In Metropolitan Casualty Insurance Company v. Tepper, 34 FLW S111 (Jan. 30, 2009) the Florida Supreme Court resolved a direct conflict between the 5th DCA and the 2nd DCA concerning when an uninsured motorists carrier can begin a subrogation action against the at-fault driver/owner.
In general, under Florida Statute Section 627.727, if the insured intends to seek UM benefits, the insured must notify the UM carrier whenever the insured wishes to settle a case with the at-fault driver/owner. The UM carrier then has 30 days from receipt of the notice to either agree to the settlement, in which case the UM carrier waives its rights of subrogation against the at-fault driver/owner; or the UM carrier can pay the amount that the at-fault driver/owner is offering in settlement of the claim, in which case the UM carrier preserves its rights of subrogation against the at-fault driver/owner. (The UM carrier also waives its rights of subrogation if it fails to properly respond to the insured’s request within 30 days of receipt of the notice).

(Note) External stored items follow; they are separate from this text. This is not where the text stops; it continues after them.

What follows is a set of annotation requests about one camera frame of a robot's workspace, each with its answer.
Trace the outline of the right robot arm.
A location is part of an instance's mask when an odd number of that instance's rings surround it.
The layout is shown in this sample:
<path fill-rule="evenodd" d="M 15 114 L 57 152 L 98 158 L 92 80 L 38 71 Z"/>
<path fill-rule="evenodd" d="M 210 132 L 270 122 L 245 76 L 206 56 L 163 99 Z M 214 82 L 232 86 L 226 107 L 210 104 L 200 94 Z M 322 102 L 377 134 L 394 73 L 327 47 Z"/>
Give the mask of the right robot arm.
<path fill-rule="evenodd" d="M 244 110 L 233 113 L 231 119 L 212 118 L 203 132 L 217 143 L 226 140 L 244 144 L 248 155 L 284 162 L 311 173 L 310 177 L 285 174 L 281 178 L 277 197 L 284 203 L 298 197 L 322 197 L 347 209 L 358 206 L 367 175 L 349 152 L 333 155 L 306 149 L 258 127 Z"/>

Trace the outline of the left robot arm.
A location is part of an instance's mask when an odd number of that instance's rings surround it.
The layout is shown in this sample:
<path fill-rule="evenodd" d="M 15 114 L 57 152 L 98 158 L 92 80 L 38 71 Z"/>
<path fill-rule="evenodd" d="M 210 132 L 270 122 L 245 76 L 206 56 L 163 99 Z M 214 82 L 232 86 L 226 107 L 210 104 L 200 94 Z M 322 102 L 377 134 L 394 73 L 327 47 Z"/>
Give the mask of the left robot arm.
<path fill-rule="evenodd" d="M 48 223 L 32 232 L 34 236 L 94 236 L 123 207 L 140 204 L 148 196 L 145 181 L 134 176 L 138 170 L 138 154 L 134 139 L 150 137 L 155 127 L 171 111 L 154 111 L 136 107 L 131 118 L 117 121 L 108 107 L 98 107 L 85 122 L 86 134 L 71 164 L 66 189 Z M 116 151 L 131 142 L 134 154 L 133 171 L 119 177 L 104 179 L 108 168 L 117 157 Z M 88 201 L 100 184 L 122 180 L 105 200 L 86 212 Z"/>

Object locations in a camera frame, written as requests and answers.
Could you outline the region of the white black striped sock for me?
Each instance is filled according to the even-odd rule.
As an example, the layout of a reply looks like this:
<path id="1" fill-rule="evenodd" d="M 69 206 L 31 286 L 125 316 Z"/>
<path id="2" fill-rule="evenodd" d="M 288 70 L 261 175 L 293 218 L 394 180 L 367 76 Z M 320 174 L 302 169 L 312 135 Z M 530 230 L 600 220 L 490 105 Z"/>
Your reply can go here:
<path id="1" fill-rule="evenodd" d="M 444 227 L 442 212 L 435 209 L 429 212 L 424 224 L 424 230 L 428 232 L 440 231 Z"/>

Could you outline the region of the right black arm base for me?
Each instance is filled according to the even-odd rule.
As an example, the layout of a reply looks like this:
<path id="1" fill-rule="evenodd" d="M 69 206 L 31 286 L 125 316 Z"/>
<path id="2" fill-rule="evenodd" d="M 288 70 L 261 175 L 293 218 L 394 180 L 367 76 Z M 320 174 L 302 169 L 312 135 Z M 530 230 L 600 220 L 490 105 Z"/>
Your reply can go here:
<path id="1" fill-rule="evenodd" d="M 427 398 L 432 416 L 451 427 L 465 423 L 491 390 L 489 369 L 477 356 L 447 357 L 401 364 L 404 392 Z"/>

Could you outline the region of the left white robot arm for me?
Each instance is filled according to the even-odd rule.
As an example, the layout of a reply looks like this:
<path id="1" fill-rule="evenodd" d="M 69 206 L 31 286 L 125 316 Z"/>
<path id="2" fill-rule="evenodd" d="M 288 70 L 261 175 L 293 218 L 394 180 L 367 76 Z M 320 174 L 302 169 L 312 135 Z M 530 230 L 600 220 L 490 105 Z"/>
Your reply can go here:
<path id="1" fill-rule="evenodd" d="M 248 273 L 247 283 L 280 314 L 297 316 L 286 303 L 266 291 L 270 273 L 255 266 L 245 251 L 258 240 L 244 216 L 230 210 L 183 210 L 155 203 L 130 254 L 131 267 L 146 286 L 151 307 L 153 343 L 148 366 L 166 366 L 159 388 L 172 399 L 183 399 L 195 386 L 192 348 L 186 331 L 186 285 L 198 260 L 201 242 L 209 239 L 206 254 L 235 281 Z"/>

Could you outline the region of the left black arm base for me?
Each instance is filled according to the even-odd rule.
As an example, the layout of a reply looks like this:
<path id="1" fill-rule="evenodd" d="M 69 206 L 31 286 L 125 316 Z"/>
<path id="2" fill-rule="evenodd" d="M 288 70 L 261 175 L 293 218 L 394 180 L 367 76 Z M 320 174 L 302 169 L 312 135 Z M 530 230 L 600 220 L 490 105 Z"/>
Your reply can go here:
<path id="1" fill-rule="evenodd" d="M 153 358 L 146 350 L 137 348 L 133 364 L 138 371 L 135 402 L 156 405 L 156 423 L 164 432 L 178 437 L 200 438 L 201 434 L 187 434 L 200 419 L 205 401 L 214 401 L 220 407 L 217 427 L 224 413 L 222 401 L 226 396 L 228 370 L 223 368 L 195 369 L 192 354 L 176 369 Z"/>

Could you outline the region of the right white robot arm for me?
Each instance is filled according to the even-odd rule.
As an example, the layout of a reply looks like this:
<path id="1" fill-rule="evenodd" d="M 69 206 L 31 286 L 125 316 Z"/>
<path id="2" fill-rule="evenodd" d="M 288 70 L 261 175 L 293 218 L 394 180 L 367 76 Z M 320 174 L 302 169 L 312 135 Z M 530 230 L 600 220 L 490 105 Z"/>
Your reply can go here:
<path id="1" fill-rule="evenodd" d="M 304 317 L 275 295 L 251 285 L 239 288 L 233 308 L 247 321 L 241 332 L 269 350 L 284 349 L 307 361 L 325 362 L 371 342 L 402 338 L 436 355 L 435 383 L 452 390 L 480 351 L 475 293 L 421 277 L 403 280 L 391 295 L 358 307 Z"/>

The question in Tepper, was when can the UM carrier initiate the subrogation action after paying its insured the amount which was being offered by the at-fault driver/owner.
The UM Statute says that “upon final resolution of the underinsured motorist claim, the underinsured motorists insurer is entitled to seek subrogation against the underinsured motorist and the liability insurer for the amounts paid to the injured party.” Fla. Stat. § 627.727(6)(b). The 2nd DCA held that this language allowed the UM carrier to file the subrogation action as soon as the UM carrier paid its insured the amount being offered by the underinsured motorist; while the 5th DCA held that this language required that the UM carrier wait until after its insured’s UM claim against it had been finally resolved before the UM carrier could initiate the subrogation action.
The Supreme Court affirmed the 5th DCA, holding that the final resolution of the entire UM claim was a “condition precedent to the UM carrier’s entitlement to bringing a subrogation action.” Recognizing that this holding could prejudice UM carriers when the underlying UM claim was not concluded before the 4 year tort statute of limitations had expired, the Supreme Court also held that the statute of limitations for the subrogation claim does not begin to run until the entire underlying UM claim has concluded.